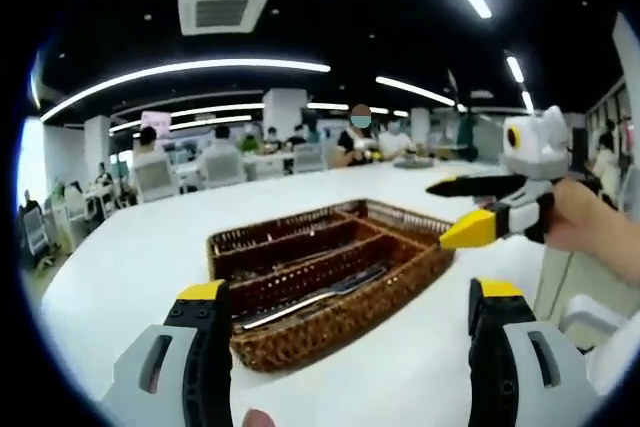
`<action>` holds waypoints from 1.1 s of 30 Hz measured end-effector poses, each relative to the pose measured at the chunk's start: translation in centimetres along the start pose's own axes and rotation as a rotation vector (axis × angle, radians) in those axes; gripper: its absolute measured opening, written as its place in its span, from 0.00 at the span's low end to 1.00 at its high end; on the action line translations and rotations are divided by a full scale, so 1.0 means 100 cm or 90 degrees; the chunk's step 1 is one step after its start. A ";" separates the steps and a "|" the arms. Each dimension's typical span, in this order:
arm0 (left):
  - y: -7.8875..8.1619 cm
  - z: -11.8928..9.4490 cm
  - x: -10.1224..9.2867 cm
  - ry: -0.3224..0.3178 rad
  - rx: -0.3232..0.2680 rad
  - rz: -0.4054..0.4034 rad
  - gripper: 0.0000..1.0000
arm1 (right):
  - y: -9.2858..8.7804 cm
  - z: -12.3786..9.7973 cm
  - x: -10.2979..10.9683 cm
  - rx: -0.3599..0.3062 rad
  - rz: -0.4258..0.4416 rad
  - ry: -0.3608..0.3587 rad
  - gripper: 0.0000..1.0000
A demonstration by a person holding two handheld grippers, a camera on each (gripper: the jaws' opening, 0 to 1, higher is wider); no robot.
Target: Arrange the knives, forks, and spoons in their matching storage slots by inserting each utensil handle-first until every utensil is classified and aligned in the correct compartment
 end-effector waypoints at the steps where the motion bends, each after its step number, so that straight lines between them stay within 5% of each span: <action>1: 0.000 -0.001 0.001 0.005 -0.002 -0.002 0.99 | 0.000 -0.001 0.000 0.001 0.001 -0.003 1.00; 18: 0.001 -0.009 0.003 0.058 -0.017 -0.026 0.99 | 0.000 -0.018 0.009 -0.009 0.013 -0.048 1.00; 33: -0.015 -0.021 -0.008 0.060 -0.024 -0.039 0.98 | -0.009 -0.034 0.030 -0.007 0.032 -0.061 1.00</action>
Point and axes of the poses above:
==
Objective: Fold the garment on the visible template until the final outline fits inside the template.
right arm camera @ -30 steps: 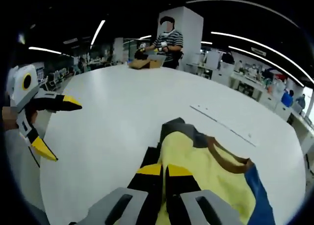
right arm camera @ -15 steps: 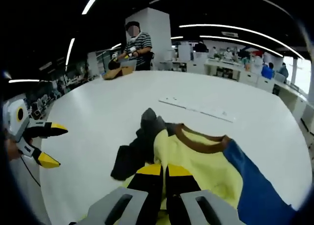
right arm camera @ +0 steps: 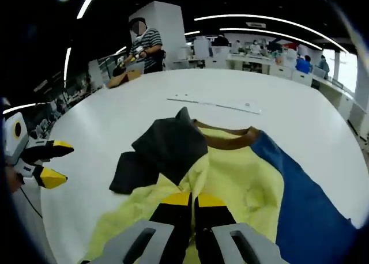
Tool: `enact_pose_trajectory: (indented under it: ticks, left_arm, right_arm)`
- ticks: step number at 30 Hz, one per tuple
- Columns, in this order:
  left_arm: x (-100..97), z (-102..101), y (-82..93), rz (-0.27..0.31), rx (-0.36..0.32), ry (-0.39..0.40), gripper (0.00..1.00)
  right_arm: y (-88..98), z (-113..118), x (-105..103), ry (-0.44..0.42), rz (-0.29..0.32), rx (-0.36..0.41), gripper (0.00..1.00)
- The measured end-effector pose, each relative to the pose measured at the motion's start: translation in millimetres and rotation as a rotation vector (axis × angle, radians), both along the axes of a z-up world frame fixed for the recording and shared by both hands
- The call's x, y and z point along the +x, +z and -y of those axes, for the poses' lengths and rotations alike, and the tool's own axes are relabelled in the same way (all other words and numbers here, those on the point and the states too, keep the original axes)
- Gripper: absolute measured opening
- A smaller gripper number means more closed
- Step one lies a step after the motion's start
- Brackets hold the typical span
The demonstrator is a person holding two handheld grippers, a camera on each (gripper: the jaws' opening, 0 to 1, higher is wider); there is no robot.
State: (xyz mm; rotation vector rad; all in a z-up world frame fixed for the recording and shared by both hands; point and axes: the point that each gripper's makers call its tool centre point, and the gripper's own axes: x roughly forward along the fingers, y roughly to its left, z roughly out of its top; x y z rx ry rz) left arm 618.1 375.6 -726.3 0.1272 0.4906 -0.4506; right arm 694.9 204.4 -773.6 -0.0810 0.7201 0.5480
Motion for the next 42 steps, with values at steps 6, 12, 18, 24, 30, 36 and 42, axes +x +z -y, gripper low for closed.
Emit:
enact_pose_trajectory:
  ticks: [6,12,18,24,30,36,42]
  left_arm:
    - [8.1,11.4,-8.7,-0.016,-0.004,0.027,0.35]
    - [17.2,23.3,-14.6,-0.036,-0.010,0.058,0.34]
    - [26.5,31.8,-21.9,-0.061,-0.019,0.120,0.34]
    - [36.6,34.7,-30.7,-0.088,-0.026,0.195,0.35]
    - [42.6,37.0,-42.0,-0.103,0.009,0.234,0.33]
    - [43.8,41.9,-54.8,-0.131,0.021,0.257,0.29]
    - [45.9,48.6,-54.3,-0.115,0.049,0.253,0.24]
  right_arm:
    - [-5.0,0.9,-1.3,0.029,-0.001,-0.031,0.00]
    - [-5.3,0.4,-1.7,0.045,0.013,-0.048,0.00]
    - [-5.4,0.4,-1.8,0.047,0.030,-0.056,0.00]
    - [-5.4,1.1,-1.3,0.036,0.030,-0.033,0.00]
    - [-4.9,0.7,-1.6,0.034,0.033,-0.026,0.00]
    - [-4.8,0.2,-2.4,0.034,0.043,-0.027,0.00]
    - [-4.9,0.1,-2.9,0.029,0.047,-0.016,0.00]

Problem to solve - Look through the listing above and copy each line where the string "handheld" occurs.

Output -
A demonstration by a person holding two handheld grippers, a camera on each (gripper: the jaws' opening, 0 to 1, higher is wider); no robot.
The demonstrator is a person holding two handheld grippers, a camera on each (gripper: the jaws' opening, 0 to 1, higher is wider); there is no robot.

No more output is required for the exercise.